Markham’s defense attorney, Sara Johnson, argued at a hearing Thursday before U.S. District Judge Jay Zainey that McDougall had coordinated the interviews with the FBI and, therefore, violated Markham’s constitutional rights to privacy and due process by acting as an agent of the federal government without notifying him.
“Markham asked, ‘What are you looking at here?’ and McDougall lies to him” by claiming not to know, Johnson said. She asked Zainey to let her cross examine McDougall and FBI agent Courtney Lantto to show they were working together, essentially to get Markham to meet without a lawyer and say things he wouldn’t have told federal investigators if he knew he was the target of a criminal probe.
But all of McDougall’s interviews came after a series of exclusive reports by WWL-TV, beginning in May 2015, that exposed the transfers from the library charity to the jazz orchestra, as well as Mayfield’s use of money for lavish trips and expensive hotel stays, meals, alcohol and limo rides, as well as for a $15,000 gold-plated trumpet.
Markham had already done an interview with WWL-TV about the allegations of self-dealing, and the station had already reported that a federal grand jury investigation was under way, before the Louisiana Legislative Auditor launched its investigation.

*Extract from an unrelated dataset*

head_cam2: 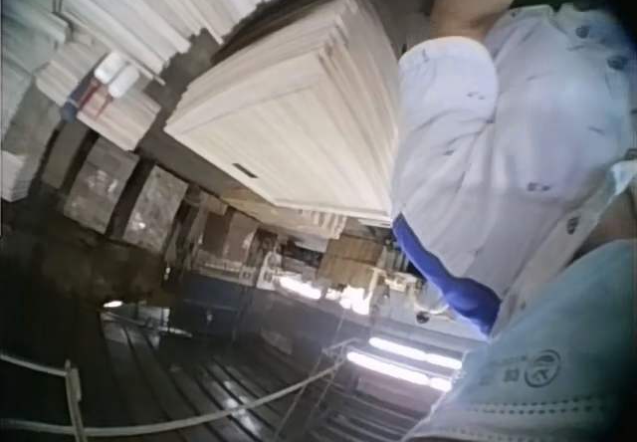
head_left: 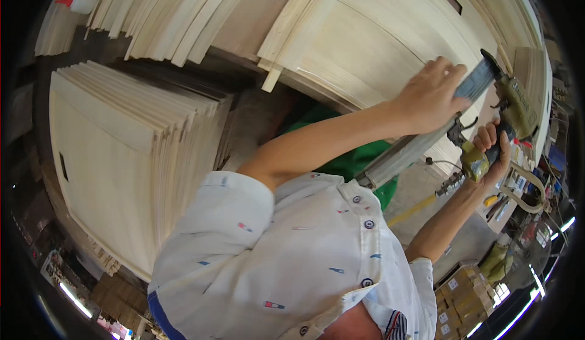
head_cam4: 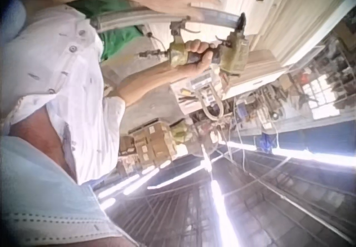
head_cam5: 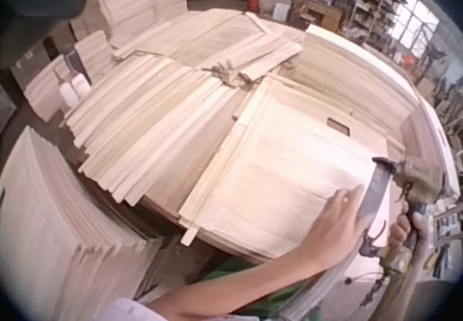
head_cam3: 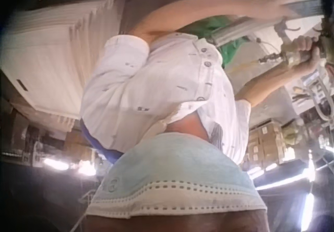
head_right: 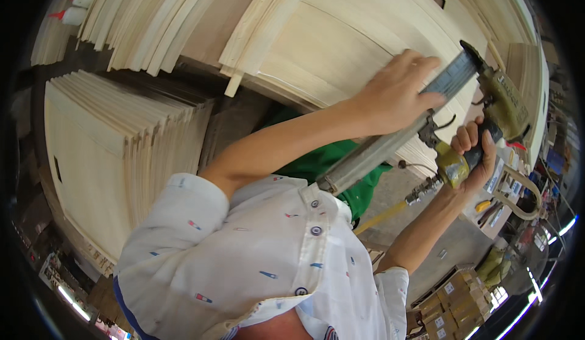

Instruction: Applying glue to wooden panel surfaces and using a pneumatic nail gun to attach wooden slats to assemble panels.

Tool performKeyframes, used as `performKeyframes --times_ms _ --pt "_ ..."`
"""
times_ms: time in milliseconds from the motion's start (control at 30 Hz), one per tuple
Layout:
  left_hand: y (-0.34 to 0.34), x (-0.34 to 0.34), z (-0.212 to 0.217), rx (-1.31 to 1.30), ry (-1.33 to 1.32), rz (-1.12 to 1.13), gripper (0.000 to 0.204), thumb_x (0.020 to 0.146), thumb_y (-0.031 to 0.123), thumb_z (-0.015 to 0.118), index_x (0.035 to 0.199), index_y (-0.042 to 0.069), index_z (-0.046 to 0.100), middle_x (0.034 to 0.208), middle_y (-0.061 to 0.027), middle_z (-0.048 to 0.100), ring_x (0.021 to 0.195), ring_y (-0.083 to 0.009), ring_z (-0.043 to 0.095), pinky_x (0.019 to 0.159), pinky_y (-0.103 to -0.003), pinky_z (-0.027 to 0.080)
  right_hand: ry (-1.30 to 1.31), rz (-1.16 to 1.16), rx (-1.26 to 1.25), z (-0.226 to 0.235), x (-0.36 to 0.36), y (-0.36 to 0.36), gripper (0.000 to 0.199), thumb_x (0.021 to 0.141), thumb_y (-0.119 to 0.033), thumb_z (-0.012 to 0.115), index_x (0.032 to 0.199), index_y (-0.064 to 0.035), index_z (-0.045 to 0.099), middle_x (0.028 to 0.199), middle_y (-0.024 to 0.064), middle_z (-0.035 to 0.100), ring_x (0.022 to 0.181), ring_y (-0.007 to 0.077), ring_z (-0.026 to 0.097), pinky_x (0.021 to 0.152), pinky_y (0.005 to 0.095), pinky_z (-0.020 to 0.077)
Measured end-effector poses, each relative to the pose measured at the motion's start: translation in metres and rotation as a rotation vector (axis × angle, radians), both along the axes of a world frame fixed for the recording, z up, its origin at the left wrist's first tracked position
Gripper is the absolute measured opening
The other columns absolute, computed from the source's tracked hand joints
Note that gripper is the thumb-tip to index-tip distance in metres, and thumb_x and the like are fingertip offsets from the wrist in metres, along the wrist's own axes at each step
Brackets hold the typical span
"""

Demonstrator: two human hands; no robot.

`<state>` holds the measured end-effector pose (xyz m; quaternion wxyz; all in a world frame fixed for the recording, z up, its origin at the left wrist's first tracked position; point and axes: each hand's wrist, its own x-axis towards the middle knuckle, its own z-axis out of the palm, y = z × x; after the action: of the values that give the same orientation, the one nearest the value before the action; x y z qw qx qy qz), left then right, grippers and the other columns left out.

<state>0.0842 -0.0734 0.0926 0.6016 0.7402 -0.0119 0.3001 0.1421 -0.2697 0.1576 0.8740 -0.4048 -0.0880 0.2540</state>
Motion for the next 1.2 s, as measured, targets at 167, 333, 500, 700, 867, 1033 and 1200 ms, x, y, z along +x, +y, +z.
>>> performKeyframes --times_ms 167,333,500,700,867,1033,1200 --pt "0.046 -0.112 -0.038 0.117 -0.136 -0.079 0.029 0.079 0.011 0.073 0.105 0.000 0.066 0.102 -0.0154 0.063 0.089 -0.0301 0.062 0.076 -0.038 0.051 -0.003 -0.048 -0.027 -0.030 0.017 0.016 0.026 0.090 -0.011 0.058 0.109 0.0044 0.049 0.069 0.0010 0.035 0.062 0.0119 0.037 0.052 0.0242 0.0365" --pt "0.062 -0.133 -0.041 0.177 -0.191 -0.080 0.025 0.077 0.016 0.075 0.096 0.003 0.067 0.089 -0.0080 0.058 0.090 -0.0283 0.059 0.077 -0.037 0.050 0.133 0.008 0.078 -0.034 0.020 0.066 0.023 0.089 -0.011 0.057 0.105 0.0054 0.053 0.071 0.0063 0.045 0.065 0.0173 0.046 0.056 0.0289 0.0450" --pt "0.055 -0.122 -0.055 0.175 -0.264 -0.040 0.017 0.083 0.016 0.069 0.094 0.002 0.068 0.084 -0.0080 0.057 0.088 -0.0281 0.059 0.082 -0.044 0.051 0.164 0.012 0.052 -0.044 0.023 0.076 0.023 0.089 -0.010 0.057 0.106 0.0044 0.052 0.071 0.0069 0.046 0.064 0.0177 0.048 0.056 0.0294 0.0458" --pt "0.049 -0.109 -0.043 0.183 -0.284 -0.012 0.014 0.082 0.010 0.067 0.093 0.002 0.068 0.084 -0.0091 0.058 0.088 -0.0280 0.059 0.082 -0.044 0.051 0.170 0.010 0.015 -0.038 0.026 0.070 0.023 0.089 -0.010 0.057 0.107 0.0031 0.051 0.072 0.0066 0.046 0.065 0.0175 0.047 0.056 0.0288 0.0452" --pt "0.046 -0.110 -0.048 0.167 -0.265 -0.063 0.015 0.083 0.009 0.067 0.096 0.002 0.068 0.091 -0.0086 0.058 0.093 -0.0276 0.058 0.084 -0.043 0.050 0.145 -0.023 -0.042 -0.037 0.021 0.070 0.023 0.089 -0.010 0.056 0.107 0.0026 0.050 0.073 0.0062 0.046 0.063 0.0168 0.046 0.055 0.0284 0.0435" --pt "0.044 -0.108 -0.051 0.176 -0.293 -0.032 0.017 0.082 0.008 0.068 0.098 0.002 0.068 0.091 -0.0082 0.058 0.092 -0.0269 0.058 0.084 -0.043 0.050 0.124 -0.056 -0.079 -0.039 0.021 0.069 0.022 0.089 -0.009 0.056 0.107 0.0029 0.050 0.072 0.0059 0.045 0.062 0.0159 0.045 0.055 0.0276 0.0435" --pt "0.046 -0.099 -0.045 0.155 -0.385 -0.049 0.017 0.080 0.005 0.069 0.096 0.001 0.066 0.078 -0.0060 0.061 0.076 -0.0228 0.059 0.078 -0.041 0.053 0.131 -0.032 -0.004 -0.039 0.029 0.058 0.023 0.090 -0.011 0.056 0.106 0.0042 0.050 0.073 0.0052 0.044 0.064 0.0144 0.045 0.055 0.0259 0.0445"
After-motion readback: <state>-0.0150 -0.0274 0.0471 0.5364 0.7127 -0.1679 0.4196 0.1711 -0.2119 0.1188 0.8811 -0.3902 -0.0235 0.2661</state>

On June 4, 2015, a month after WWL-TV’s first story broke, the Metropolitan Crime Commission requested the investigative audit by the Louisiana Legislative Auditor. The MCC had made a similar request in 2013 that was turned down, court records show. The transcripts also show that McDougall disclosed to Markham the first time they met that his office had received a complaint from the MCC.
But Zainey said McDougall’s conduct – “the secret taping, his four meetings with the government, that’s what bothers me.” The judge gave prosecutors and the defendants 10 days to file further arguments about whether he should hold an evidentiary hearing.
Assistant U.S. Attorney Theodore Carter III said it was “my understanding the government didn’t know” beforehand that McDougall would be recording his interviews with Markham, which is not a typical practice for state auditors.
But Carter argued it wouldn’t have violated Markham’s constitutional right to privacy or due process, either way. Carter argued that Markham was required to speak with the state auditors because he ran the jazz orchestra and it had received public funds, so there was no expectation of privacy.
WWL-TV reached out to the Legislative Auditor's office for comment.
“Considering this is currently in litigation, we decided it’s best not to discuss this until the court concludes what it’s doing,” said Assistant Legislative Auditor Roger Harris, the director of investigative audit.
Carter called the defendants’ desire to interrogate McDougall and the FBI agent about how much they coordinated their efforts “a fishing expedition.”